3
7 Comments

Any recommendations for Web Scraper Cloud service?

I am looking to a build a quick proof of concept for idea validation.

The product would be built on data scraped from public webpages. Instead of writing a scraper in the backend, I was hoping to make it completely client-side and instead use any webscraper cloud service.

Does anyone have any recommendations for such a service?

  1. 1

    I recommend using Scraping Fish API for MVP to validate your idea quickly. We have very user-friendly and flexible pricing model, especially for startups. You don't have to commit to any specific monthly scraping volume and you won't lose any unused requests at the end of the month!

    1. 1

      Thanks @mateuszbuda
      I gave it a try but my use case is I want to do the following:

      1. A user visits a website - say google.com
      2. User punches in "Top 10 affordable cars in US"
      3. I wish to extract out the first link that google search results.

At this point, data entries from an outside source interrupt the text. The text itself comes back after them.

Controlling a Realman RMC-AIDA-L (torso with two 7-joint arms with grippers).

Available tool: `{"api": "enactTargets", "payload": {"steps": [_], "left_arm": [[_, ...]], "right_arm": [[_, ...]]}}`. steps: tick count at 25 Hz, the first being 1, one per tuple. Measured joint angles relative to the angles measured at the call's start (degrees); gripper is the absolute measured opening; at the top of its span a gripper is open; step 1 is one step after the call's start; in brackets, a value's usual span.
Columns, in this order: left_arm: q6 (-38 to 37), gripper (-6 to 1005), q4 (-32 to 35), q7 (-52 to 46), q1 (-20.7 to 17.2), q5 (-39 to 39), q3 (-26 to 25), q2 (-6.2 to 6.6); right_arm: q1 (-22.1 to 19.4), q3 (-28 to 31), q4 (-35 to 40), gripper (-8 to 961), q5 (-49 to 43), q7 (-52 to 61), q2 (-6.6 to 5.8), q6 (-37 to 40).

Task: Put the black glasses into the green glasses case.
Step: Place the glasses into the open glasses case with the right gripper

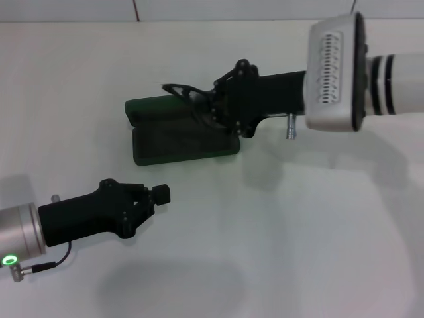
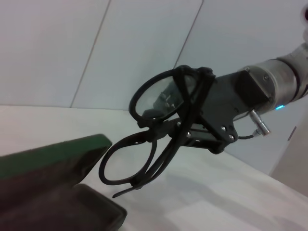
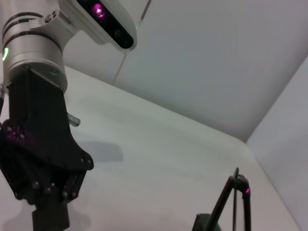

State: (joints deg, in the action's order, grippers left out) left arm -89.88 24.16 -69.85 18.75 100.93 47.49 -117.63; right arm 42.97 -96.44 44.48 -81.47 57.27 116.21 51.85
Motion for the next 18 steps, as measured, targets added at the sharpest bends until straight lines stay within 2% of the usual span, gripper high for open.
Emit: {"api": "enactTargets", "payload": {"steps": [8, 18], "left_arm": [[-0.13, 12, -0.22, -0.03, -0.59, 0.33, 0.18, -0.05], [-0.22, 14, -0.49, -0.03, -0.72, 0.55, 0.39, 0.01]], "right_arm": [[4.62, -6.01, -2.88, 138, -0.15, 3.06, -0.02, -5.62], [4.9, -7.45, -2.88, 143, -4.75, 9.08, -0.02, -8.26]]}}
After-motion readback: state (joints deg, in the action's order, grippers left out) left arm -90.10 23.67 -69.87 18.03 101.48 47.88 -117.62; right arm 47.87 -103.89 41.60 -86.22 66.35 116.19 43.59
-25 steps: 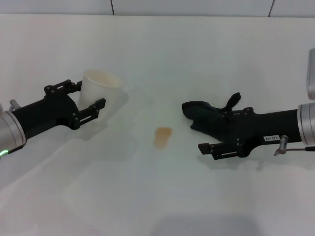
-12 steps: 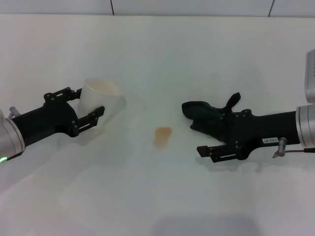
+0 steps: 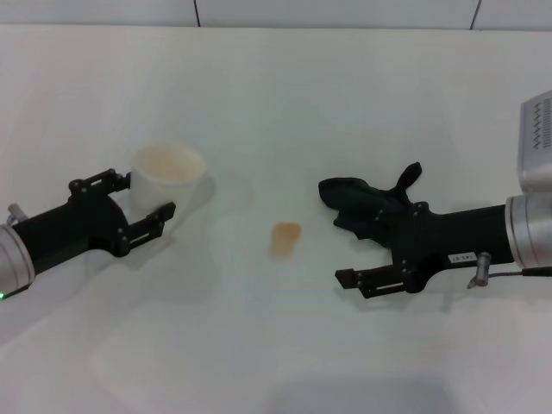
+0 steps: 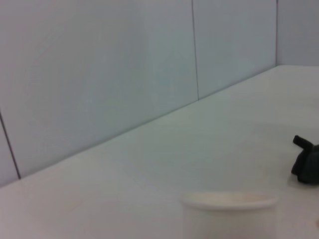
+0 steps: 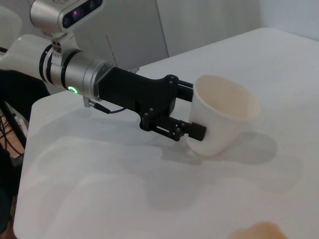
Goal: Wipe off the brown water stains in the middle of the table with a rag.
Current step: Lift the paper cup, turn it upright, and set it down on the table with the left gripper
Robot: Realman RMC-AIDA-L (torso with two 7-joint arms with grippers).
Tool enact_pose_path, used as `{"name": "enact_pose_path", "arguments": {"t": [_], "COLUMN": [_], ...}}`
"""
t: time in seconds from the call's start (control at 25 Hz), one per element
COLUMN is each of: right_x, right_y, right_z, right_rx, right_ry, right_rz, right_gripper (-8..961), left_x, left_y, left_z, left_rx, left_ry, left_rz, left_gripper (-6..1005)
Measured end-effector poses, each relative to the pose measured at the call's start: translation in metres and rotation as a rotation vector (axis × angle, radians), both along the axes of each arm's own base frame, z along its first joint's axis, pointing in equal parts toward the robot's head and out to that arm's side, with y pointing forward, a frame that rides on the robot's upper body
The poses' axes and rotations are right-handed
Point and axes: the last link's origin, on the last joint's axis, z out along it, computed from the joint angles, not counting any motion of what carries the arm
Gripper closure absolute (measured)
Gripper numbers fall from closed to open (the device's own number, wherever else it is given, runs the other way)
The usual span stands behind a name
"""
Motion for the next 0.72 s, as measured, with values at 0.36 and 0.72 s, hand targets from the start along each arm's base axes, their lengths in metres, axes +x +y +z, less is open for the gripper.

      I am not sure if Scraping Fish API supports this.

      1. 1

        We do support this. Here is a blog post on scraping Google SERP which should help you: https://scrapingfish.com/blog/google-serp-geolocation
        If you’re looking for a more generic solution, you can use JS scenario to interact with a website, for example input text and click on a button: https://scrapingfish.com/docs/js-scenario
        If you run into any issues, don’t hesitate to contact us.

        1. 1

          I see. I will give it a try. js-scenario is more of what I was looking for. Thank you.

  2. 1

    If you choose backend scaping then Puppeteer is the best choice in my opinion. But if I am correct you cannot use it from scrapping on the client side (from the browser directly).

    I build some kinds of scrappers before. And what I can tell you is that, if a site has an API use API instead. Scrapping is forbidden from most of the social networks out there, and also pages are changing constantly. Trying to gather data from a source where HTML is constantly changing is also pretty painful. (For example from Facebook)

    Once I was using Puppeteer to gather information about daily menus in nearby restaurants at my work. Just one simple change in the HTML of that source can cause to not work at all.

    Also, I am not sure about making ajax requests from other domains. There may be some CORS policy issues.

    But there are definitely plenty of business ideas around scrapping.

    1. 1

      Thanks for the reply @hegi55

      Agreed on API first if available and the drawbacks of scraping.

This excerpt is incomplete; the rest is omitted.